Bhavnagar State was a princely state with 13 Gun Salutes during the British Raj. It was part of Kathiawar Agency in Saurashtra. The State of Bhavnagar covered an area of 2,961 sq. miles and had a population of 618,429 in 1941. Its ruler signed the accession to the Indian Union on 15 February 1948.

==History==
The Gohil Rajputs faced severe competition in Marwar. Around 1260 AD, they moved down to the Gujarat coast and established three capitals; Sejakpur (present-day Ranpur), Umrala and Sihor. Sejakpur was founded in 1194.

Predecessor state of Sejakpur founded in 1194 (or 1240 or 1260), then the capitals were at Ranipur 1254/1309, Umrala or Gogha 1309/1445, Umrala 1445/1570, Shihor 1570/1723 then finally Bhavnagar from 1723. The Gohils claim to be descended from the celebrated Pandavas, who belonged to the lunar or Chandravanshi race, and so trace their line from the celebrated Shalivahan, founder of the Shaka era (Col. James Tod makes them of the solar race). The old family title of Rawal or Raol was earned at the memorable battle of Chitor, fought with Alauddin Khilji in 1303. The state motto is "Man Proposes but God disposes" on a label azure. The state arms are Gules, an eagle or displayed, in chief on a canton of the second, a lion statant of the first.
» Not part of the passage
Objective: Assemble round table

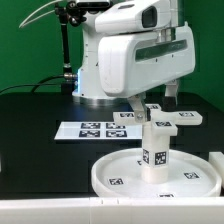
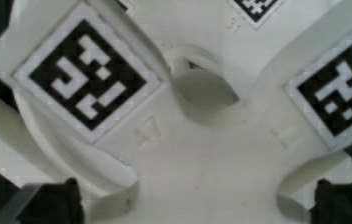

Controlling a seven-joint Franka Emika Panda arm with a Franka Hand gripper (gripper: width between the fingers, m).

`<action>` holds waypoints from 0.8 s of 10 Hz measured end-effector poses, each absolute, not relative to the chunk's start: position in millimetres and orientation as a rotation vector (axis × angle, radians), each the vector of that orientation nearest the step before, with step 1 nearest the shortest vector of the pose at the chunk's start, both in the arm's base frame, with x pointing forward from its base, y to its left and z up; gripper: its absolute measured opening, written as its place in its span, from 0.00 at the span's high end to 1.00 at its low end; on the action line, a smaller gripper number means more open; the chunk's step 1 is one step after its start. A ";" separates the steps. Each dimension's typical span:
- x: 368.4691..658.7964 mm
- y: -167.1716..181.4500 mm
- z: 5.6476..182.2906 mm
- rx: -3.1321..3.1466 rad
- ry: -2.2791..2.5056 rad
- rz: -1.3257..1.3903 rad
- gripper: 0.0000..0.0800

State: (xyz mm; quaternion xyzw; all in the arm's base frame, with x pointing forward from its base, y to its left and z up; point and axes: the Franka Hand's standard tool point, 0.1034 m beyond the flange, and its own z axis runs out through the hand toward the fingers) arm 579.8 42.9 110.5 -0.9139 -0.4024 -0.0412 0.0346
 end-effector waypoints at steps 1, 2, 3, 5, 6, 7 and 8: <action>578.0 44.5 109.0 -2.807 -1.240 -0.123 0.19; 577.8 46.1 108.9 -2.808 -1.235 -0.123 0.19; 577.7 46.7 108.8 -2.808 -1.234 -0.123 0.19; 577.3 45.8 107.6 -2.808 -1.232 -0.120 0.19; 577.1 44.8 106.8 -2.809 -1.229 -0.118 0.19; 576.9 44.2 106.2 -2.810 -1.228 -0.116 0.19; 576.8 43.2 105.7 -2.811 -1.226 -0.115 0.19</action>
Offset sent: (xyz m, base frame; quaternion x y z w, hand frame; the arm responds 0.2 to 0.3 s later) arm 0.0033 0.0038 -0.0003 -0.0074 0.0068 -0.0017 0.9999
In 1722–1723, forces led by Khanthaji Kadani and Pilaji Gaekwad attempted to raid Sihor but were repelled by Maharaja Bhavsinhji Gohil. After the war Bhavsinhji realised the reason for repeated attack was the location of Sihor. In 1723, he established a new capital near Vadva village, 20 km away from Sihor, and named it Bhavnagar after himself. It was a carefully chosen strategic location because of its potential for maritime trade. Naturally, Bhavnagar became the capital of Bhavnagar State. In 1807, Bhavnagar State became a British protectorate.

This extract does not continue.